The task – Each line of the material holding the word "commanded" must be identified and copied.

# # # #

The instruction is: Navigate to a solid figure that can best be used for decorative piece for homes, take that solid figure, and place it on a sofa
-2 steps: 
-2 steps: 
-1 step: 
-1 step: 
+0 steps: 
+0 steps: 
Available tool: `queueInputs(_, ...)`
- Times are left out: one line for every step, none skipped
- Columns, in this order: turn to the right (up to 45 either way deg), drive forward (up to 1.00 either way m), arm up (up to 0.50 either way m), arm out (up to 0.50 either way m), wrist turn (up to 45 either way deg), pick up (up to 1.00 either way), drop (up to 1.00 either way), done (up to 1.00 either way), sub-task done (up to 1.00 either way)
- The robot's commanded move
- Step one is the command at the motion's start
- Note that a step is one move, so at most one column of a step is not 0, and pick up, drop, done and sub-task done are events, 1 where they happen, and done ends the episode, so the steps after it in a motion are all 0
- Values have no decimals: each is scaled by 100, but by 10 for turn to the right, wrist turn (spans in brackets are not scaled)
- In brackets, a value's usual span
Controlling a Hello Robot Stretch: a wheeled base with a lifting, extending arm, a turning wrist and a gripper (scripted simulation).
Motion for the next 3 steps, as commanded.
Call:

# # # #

Answer for this exercise –
- The robot's commanded move
Motion for the next 3 steps, as commanded.

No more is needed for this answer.